AS I left the Royal Concert Hall after the RSNO’s regular weekly concert last Saturday night, I overheard three different strands of conversation emerging from the crowds milling about on the pavement in Glasgow's Killermont Street. All the strands related to the concert that had just finished. The stunning pianist Nikolai Lugansky, who had given blazing performances of Prokofiev’s First and Fifth Concertos, was a major figure in the chat. No surprise there, and he’s back in the Royal Concert Hall tonight to complete his cycle of Prokofiev’s concertos with the brilliantly-entertaining Third Piano Concerto, the most popular of the Russian composer’s concertos. Tonight he’ll be conducted by the mighty Finn, as I nicknamed John Storgards many years ago. And the pavement discussion also touched on the young Norwegian conductor of a week ago who clearly appealed to as many folk as he did to me.
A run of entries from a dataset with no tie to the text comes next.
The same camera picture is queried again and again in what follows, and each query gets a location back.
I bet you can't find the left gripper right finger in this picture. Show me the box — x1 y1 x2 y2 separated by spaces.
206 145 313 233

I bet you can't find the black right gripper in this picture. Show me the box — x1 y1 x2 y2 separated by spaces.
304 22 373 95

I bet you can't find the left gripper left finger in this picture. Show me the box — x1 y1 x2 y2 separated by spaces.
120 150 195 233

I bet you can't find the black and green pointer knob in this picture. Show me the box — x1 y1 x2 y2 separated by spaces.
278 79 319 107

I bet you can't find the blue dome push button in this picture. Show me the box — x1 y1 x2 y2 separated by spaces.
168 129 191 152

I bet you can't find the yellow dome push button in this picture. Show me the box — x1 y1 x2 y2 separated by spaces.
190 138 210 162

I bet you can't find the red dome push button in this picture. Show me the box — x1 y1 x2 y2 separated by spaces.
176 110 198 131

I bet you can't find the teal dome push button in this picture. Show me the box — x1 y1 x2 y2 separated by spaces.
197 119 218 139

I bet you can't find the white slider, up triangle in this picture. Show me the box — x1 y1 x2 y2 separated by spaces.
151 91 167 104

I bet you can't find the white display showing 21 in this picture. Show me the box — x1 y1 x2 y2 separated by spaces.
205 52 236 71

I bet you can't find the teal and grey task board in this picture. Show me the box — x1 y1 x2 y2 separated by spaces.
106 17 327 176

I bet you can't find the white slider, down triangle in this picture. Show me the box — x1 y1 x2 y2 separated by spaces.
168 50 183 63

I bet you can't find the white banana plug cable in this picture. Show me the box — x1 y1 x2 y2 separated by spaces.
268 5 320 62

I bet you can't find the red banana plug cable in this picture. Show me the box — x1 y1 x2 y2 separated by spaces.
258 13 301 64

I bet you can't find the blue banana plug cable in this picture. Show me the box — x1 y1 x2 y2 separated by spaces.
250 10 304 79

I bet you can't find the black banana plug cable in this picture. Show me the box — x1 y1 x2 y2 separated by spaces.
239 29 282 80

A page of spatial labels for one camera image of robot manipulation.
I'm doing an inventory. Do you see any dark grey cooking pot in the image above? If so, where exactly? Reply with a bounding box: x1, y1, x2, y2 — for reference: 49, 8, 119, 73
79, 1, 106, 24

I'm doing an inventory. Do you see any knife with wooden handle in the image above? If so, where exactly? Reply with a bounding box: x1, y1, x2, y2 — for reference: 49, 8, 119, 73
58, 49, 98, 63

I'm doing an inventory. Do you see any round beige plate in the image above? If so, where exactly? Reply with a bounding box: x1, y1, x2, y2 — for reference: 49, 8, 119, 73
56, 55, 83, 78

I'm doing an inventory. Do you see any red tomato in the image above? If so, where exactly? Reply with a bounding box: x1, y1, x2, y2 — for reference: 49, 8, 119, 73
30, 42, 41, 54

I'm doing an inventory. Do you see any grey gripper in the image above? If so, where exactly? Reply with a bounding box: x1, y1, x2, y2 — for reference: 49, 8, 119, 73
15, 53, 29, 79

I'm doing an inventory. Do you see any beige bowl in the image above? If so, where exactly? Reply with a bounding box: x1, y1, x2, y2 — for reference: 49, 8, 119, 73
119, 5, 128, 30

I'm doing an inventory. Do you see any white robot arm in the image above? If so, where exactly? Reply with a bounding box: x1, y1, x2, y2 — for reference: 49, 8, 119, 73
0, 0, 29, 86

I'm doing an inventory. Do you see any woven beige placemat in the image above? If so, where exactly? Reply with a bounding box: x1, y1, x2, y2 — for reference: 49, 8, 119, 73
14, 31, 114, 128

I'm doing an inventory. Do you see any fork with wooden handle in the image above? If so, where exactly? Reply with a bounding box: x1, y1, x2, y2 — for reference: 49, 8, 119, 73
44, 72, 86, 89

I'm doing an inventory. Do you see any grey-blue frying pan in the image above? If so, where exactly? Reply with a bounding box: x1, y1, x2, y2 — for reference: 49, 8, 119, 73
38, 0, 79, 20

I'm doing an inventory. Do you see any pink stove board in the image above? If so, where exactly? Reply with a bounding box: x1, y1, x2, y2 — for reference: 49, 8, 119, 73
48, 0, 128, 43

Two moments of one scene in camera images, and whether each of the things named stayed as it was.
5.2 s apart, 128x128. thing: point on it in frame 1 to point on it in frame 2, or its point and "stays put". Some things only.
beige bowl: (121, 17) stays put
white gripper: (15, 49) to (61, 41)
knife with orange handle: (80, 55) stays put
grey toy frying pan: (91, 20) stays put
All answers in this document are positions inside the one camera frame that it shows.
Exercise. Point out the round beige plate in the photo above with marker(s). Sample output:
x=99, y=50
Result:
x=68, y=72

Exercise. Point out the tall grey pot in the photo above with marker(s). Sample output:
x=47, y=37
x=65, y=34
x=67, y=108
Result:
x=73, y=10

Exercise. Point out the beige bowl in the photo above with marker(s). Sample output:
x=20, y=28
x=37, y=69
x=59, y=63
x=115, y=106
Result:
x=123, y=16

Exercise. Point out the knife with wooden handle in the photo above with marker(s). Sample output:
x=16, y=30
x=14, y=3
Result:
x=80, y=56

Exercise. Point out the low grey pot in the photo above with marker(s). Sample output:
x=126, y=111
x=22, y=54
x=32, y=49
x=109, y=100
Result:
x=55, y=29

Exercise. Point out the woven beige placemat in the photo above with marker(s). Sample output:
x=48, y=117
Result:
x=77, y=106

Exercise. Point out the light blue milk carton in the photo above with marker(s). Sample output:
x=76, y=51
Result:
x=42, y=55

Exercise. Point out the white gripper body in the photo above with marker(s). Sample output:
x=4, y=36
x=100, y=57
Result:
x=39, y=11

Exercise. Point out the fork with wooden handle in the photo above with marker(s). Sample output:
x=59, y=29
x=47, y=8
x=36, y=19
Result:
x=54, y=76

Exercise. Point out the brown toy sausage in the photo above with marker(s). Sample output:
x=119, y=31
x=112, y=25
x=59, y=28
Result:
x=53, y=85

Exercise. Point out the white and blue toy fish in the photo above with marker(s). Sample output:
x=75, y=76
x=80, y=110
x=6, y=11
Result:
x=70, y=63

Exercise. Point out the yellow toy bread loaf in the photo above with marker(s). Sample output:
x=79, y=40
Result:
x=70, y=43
But what really caught my ear was the number of people who had been entranced by the magical evocative power of the lovely little opener, The Enchanted Lake by Russian composer Anatoli Lyadov. (There are numerous anglicised spellings of his name.) Everybody I heard and spoke to was struck by the beauty and stillness of his impressionistic evocation. Late into Saturday night, after my review was written, teased and tweaked into something fit for filing to The Herald on Sunday morning, I was haunted by Lyadov’s spellbinding piece, written in 1909, in which time appeared to have been suspended. Paul Griffiths, in his Penguin Companion to Classical Music, describes Lyadov as “a master magician of orchestral colour” and the beautiful essay, The Enchanted Lake, as “an extraordinary creation of dappled stillness”. Griffiths does qualify his assessment by saying that Lyadov was “creatively indolent”.

Whatever, today Lyadov is no more than a footnote in musical history. He’s a nowhere man. He didn’t write much music. He did some useful things, including getting Mikhail Glinka’s music into print, and some important conducting. He was also an editor, pianist and teacher at the conservatory, where one of his students was the young Prokofiev. He seemed to become associated with the nationalist school of Russian composers, based in St Petersburg. He was not directly a member of that group known variously as The Mighty Handful, the Kuchka, or The Five: that is, Borodin, Balakirev, Rimsky-Korsakov, Mussorgsky and the lesser figure of Cesar Cui. Lyadov never made the grade, though he clearly had immense potential. He’s also a man who missed the opportunity of a lifetime but probably wouldn’t have been bothered about it. I’ve never yet met a composer in the modern era that wasn’t fuelled by the need to write music and have it heard. It’s like a hunger, and it’s what drives many composers. They might be reticent in expressing their ambitions for themselves and their music, but it’s there somewhere, powering their drive to get their musical ideas into some sort of coherent form of thought, get them enshrined in print and get the damned stuff played: the acid test of whether it works and is any good.

I have a strong notion that, if I bumped into the shade of Anatoli Lyadov and put this lot to him, he would probably shrug his shoulders and say: “Not me, mate: you must be talking about somebody else.” He was a lazy man. He had plenty going for him in his private life: he acquired a wife, and along with her came a mansion and an estate. Maybe all those creature comforts displaced the need for expression that fuels the creative energy of so many conductors. Lyadov was undoubtedly gifted. Music was in his family and in his DNA. His dad was the conductor at the Mariinsky Theatre in St Petersburg. Other members of his family were also in the music business. He was trained at the St Petersburg Conservatory, though, critically perhaps, it did seem to be noted that, while he was there, he was not particularly assiduous. He seemed tormented by doubt, uncertainty and the fear of failure.

The never-ambiguous Grove Concise Dictionary of Music is, er, concise on the subject and nails Lyadov. “Procrastination, indolence and self-doubt prevented him from completing a work of any size or scope.” But Lyadov’s ultimate bloomer, which sealed his fate, came when he was commissioned by Diaghilev to write the music of The Firebird for the Ballets Russes. Lyadov didn’t do it. Diaghilev, frustrated and angered, removed the commission from Lyadov and gave it instead to a young, hungry and untried composer. His name was Igor Stravinsky. And we know where that led.